Praktycznie dojście do twierdzy jest bardzo proste, bowiem już z centrum prowadzą do niej „drogowskazy”. Z tego co mi wiadomo istnieją dwa wejścia, którymi można zarówno wejść jak i zejść. Kwestia wyboru.
(mapa- źródło: google maps)
Pierwsze wejście/zejście
Znajduje się tuż za pierwszym tunelem po prawej stronie rzeki Cetiny.
Drugie wejście/zejście (z którego my skorzystaliśmy) początkowo prowadzi przez urokliwe uliczki od strony Adriatyku ( ulicą Vangrad, następnie ulicą Put Borka i ulicą Put Baucica)
Ostatni etap to górska wspinaczka.
Ciekawostka!
Dla bardziej leniwych turystów, częściowo można dojechać samochodem (wyżej wymienionymi ulicami).
Jak długo dreptamy na samą górę?
Czas wejścia na samą górę (licząc od ulicy Put Baucica) to 45 minut.
Jak wygląda trasa prowadząca do twierdzy?
Nie będę owijać w bawełnę, warunki są wyjątkowo ekstremalne. Dlatego należy pamiętać o odpowiednim obuwiu. Żadne klapki i sandały!
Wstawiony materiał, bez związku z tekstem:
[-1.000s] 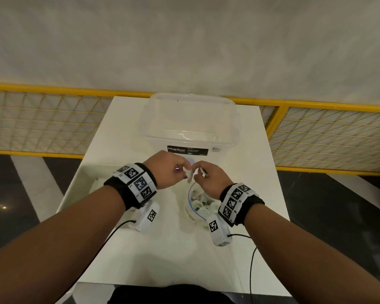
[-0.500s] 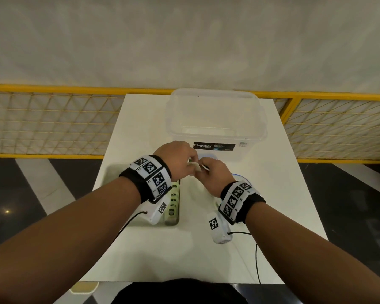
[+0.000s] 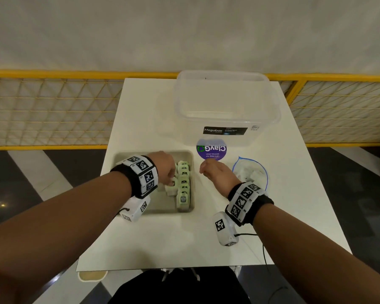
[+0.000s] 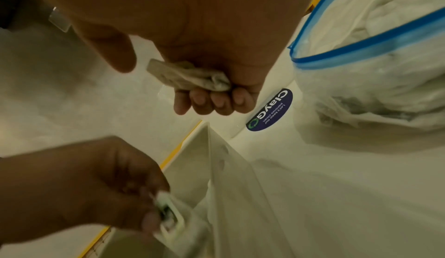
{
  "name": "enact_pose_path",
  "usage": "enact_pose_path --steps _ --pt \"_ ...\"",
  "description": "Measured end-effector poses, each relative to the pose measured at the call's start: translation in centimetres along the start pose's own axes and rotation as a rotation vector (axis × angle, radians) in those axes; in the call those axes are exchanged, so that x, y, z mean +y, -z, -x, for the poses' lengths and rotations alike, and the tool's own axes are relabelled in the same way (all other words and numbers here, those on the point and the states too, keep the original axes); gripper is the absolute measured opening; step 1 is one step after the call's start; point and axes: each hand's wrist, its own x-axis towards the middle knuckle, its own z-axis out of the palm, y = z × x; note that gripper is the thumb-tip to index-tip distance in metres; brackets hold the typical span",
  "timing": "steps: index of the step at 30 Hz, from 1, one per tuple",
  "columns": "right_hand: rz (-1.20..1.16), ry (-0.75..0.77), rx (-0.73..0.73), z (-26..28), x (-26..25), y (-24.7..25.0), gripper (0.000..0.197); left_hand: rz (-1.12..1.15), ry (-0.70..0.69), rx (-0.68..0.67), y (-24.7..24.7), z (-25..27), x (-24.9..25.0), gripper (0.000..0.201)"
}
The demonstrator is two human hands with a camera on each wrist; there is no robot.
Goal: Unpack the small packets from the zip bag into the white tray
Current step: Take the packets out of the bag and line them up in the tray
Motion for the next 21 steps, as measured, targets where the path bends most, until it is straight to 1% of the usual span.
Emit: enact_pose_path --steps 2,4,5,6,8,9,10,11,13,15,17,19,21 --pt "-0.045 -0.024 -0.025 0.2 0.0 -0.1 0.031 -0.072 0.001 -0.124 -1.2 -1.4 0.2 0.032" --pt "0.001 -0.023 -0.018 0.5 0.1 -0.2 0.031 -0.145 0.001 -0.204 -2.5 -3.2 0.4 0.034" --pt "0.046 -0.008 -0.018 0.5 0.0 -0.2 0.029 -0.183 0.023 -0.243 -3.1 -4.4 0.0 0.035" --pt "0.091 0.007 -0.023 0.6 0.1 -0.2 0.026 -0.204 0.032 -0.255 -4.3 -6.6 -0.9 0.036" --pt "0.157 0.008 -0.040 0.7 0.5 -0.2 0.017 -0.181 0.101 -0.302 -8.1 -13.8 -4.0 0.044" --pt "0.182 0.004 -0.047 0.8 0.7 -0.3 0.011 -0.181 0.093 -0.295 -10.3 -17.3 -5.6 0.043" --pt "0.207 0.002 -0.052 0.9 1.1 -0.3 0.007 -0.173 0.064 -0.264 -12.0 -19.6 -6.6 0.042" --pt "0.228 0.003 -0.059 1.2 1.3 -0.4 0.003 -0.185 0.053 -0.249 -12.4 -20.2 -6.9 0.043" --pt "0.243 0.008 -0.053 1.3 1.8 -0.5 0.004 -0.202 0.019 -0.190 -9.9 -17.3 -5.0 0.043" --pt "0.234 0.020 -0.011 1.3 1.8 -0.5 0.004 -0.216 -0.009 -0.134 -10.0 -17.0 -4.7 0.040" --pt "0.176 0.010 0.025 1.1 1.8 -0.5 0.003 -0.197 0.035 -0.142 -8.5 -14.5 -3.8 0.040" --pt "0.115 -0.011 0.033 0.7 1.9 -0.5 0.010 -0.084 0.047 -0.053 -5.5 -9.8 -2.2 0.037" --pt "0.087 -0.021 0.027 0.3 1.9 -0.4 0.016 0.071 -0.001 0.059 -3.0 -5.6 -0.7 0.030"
To nie plaża ani deptak! ( nie przeczę, że osoby o takim obuwiu też można spotkać na szlaku. 😛 Osobiście widzieliśmy parę, która wspinała się na boso)
Stopa musi być zakryta ze względu na bezpieczeństwo. Nie muszą to być profesjonalne buty przystosowane do górskich wojaży ( aczkolwiek polecam!) Przykładowo ja i D mieliśmy sportowe zabudowane buty, a mała N trampki za kostkę mocno związane).
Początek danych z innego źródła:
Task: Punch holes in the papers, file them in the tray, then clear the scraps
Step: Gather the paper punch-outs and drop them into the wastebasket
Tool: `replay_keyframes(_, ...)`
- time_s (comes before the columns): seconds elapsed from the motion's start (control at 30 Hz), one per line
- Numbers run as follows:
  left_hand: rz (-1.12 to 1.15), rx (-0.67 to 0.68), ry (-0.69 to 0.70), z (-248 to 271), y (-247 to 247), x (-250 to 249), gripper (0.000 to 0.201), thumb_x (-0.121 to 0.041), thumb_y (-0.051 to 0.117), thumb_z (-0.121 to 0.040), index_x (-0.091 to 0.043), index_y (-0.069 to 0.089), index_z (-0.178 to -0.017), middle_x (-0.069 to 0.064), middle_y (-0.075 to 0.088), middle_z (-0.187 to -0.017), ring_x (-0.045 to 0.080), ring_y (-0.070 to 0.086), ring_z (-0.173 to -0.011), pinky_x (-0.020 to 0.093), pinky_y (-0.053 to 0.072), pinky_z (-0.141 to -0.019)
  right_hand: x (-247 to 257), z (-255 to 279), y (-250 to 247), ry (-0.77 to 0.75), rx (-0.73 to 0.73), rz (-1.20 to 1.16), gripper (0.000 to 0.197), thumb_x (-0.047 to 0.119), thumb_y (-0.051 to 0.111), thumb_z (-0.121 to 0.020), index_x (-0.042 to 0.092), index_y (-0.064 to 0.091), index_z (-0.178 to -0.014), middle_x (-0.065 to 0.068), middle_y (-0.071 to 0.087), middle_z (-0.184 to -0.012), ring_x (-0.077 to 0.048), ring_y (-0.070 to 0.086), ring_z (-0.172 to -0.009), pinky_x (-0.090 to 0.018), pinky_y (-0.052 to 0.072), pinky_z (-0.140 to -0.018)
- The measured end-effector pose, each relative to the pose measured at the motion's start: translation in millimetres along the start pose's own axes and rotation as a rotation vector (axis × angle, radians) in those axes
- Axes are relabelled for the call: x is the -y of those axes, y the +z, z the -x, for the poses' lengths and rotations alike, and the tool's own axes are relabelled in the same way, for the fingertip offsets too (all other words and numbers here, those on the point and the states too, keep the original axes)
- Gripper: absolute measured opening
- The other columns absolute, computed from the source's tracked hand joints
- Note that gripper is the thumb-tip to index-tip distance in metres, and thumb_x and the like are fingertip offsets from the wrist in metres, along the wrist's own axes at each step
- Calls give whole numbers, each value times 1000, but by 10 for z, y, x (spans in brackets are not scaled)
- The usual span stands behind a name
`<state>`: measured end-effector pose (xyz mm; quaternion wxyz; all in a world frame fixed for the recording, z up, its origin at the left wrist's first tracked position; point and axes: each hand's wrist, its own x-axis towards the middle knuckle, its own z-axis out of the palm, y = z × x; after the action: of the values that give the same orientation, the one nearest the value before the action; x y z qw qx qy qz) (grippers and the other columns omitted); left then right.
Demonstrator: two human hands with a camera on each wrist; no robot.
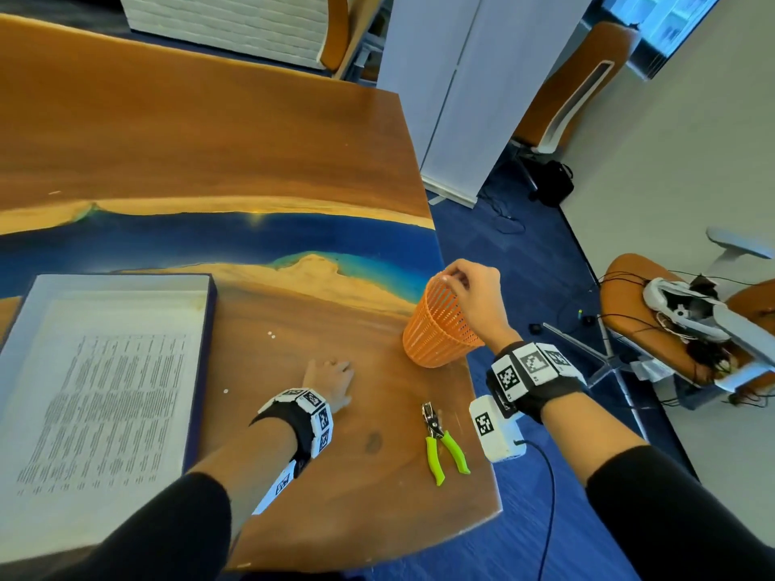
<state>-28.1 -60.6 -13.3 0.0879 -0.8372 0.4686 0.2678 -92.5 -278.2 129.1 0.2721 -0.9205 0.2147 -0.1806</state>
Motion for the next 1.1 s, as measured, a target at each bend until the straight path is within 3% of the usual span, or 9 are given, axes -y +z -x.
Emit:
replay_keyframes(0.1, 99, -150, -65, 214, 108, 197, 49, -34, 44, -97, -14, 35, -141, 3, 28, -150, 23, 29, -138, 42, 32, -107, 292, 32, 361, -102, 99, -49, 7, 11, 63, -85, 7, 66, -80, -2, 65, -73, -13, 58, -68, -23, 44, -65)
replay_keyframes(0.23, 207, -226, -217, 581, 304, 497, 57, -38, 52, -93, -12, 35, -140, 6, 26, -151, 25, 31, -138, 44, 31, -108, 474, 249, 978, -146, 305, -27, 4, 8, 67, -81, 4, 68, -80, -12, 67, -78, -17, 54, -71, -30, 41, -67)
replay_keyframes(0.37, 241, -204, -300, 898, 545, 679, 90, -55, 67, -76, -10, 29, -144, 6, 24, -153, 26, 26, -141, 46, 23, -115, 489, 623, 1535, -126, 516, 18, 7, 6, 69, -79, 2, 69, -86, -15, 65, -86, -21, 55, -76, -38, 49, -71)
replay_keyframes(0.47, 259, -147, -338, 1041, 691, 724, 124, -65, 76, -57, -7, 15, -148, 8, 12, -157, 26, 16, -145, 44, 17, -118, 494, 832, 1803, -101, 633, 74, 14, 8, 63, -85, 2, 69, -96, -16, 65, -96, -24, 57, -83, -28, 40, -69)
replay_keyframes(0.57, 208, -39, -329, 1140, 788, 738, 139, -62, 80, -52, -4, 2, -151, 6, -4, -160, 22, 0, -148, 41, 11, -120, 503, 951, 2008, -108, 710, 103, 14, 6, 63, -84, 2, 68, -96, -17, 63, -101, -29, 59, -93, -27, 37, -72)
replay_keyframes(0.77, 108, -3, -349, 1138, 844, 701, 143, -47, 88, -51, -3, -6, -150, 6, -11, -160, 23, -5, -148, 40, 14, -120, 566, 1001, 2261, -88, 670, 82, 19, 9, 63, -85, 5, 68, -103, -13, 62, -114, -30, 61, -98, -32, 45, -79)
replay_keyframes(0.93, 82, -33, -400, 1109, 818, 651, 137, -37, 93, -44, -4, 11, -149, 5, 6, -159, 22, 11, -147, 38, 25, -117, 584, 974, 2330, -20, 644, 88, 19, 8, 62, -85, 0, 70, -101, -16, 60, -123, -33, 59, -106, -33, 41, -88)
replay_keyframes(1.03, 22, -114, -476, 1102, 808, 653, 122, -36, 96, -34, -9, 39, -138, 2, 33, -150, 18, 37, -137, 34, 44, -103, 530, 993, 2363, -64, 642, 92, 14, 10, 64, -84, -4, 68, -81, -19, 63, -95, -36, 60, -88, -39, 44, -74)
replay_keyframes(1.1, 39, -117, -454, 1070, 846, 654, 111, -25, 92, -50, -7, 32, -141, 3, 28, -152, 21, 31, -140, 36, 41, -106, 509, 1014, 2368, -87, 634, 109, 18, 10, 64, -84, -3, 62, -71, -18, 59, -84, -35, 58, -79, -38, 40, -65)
W niektórych miejscach kamienie są bardzo ostre i nierówne, łatwo się poślizgnąć. Ręce? -niezbędna asekuracja oraz prawidłowe utrzymanie równowagi.
Ile kosztuje bilet?
Po dotarciu na samą górę należy zakupić bilet aby wejść na punkt widokowy. Bilet kosztuje 15 kn. Warto! ponieważ widoki zapierają dech w piersiach, po prostu brak epitetów na jednoznaczne określenie. Jest WoW! 😀 Dzieci mają wstęp wolny.
Co należy zabrać ze sobą na „wspinaczkę” do twierdzy Starigrad?
-odpowiednie obuwie
-nakrycie głowy
-okulary przeciwsłoneczne
-lornetkę
-wodę x10 (aczkolwiek na samej górze istnieje możliwość zakupu schłodzonej butelki wody)
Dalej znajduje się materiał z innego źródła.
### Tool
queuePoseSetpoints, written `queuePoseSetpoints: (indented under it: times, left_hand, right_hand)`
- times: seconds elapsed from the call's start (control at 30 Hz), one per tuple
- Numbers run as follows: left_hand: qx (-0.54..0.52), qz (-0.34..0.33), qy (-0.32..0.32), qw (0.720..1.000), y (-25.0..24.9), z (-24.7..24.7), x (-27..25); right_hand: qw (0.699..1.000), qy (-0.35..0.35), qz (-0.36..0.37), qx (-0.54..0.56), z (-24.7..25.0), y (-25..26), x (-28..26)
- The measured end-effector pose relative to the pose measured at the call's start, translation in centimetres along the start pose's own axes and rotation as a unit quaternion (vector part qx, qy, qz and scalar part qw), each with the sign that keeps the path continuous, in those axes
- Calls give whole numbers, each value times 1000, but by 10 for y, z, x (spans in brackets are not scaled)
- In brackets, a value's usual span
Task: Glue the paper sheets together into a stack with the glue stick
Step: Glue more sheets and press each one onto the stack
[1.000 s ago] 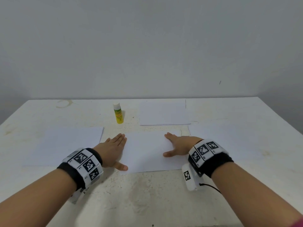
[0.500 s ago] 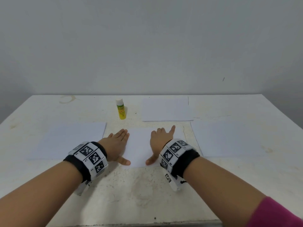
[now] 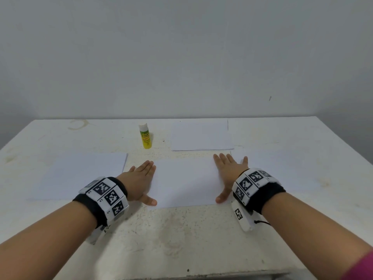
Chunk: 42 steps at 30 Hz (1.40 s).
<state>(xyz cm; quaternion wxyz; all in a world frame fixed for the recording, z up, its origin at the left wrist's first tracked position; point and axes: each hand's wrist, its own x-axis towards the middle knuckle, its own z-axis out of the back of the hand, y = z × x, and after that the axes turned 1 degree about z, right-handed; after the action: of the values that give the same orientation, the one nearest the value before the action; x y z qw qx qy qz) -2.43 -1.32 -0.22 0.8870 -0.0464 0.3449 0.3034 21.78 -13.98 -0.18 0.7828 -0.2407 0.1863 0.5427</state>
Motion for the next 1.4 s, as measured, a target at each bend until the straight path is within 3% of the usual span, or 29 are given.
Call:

– coś słodkiego np. Snickersa (na pokrzepienie w razie gdy siły nam odejdą w połowie trasy 😛 a baton nie zdąży nam się jeszcze rozpuścić ) 😛
Ciekawostka!
Czy wiecie, że przy pięknej pogodzie ( i oczywiście po wdrapaniu się na sam szczyt) można zobaczyć Włochy? (obowiązkowa lornetka). Tak twierdził owy chorwacki starszy kelner, którego mieliśmy przyjemność poznać.
Zapraszam Was w takim razie na fotorelacje z naszego „wdrapywania się” na szczyt Twierdzy Starigrad.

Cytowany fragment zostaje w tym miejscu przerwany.